Figure 10

IFN-α induced Jak-Stat signaling in both S-Huh-7 and R-Huh-7 cells after HCV 2a infection. (A) Both S-Huh-7 and R-Huh-7 cells were infected with JFH1-GFP chimera virus for 96 hours. The phosphorylation of Stat1 protein in the infected cultures after 30 minutes of IFN-α treatment (1000 IU/ml) was determined by western blot analysis. Equal amounts of proteins were used in the blot to assay for total Stat1 and beta-actin levels. (B) IFN-α induced pStat2 protein in S-Huh-7 and R-Huh-7 cells with or without HCV 2a infection.
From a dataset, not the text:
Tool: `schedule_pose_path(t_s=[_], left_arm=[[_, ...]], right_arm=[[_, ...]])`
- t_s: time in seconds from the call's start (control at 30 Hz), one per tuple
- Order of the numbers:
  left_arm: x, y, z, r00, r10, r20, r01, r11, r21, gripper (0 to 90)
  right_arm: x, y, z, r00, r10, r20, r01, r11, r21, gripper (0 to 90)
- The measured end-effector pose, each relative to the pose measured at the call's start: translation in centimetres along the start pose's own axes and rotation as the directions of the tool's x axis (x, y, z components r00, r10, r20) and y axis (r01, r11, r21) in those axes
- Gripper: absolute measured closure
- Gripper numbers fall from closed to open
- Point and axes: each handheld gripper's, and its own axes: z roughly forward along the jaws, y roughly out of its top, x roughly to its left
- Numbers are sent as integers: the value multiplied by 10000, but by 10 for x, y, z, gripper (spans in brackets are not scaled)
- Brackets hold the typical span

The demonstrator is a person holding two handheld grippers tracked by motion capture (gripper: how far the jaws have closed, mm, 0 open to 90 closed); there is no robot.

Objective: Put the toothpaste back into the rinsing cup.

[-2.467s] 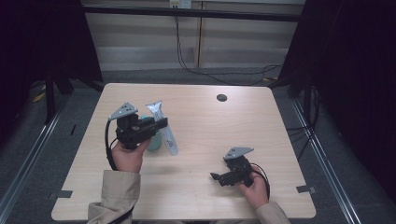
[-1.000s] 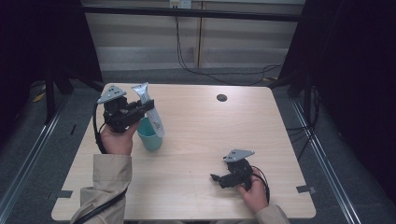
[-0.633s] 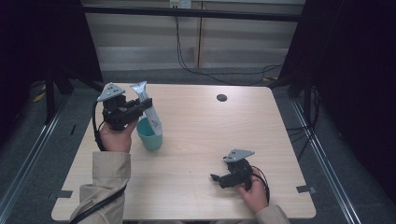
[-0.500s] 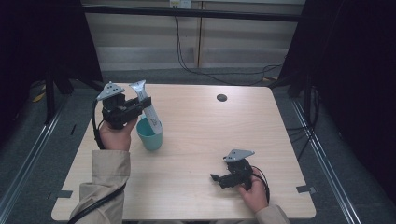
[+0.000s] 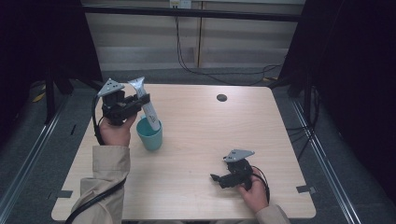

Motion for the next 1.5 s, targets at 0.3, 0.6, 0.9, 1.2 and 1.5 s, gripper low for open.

The experiment was carried out as described in panel A. Equal amounts of proteins were used in the blot to assay for total Stat2 and beta-actin levels. (C) Demonstrates IFN-α induced nuclear localization of pStat1 in the S3-GFP and R4-GFP stable replicon cells at 24 and 72 hours by immunofluorescence microscopy using anti-mouse pStat1 (1:1000 dilution) and Alexaflour labeled anti-mouse secondary antibody (1:2000 dilution). The pStat1 protein was detected in the nucleus of S3-GFP replicon cells only at 24 and 72 hours after IFN-α treatment. The pStat1 translocation is associated with negative GFP expression after 72 hours of IFN-α treatment only in S3-GFP cells. (D) IFN-α induced ISRE-luciferase activity in S-Huh-7 and R-Huh-7 cells after HCV 2a infection. Both S-Huh-7 and R-Huh-7 cells were were infected with full-length HCV. After 72 hours, infected cells were transfected with μgm of pISRE-luciferase plasmid. After 24 hours, ISRE-luciferase activity in the cell lysates were measured in the presence and absence of IFN-α(1 IU/ml) treatment for 24 hours. The values were calculated as fold increase with respect to untreated cells.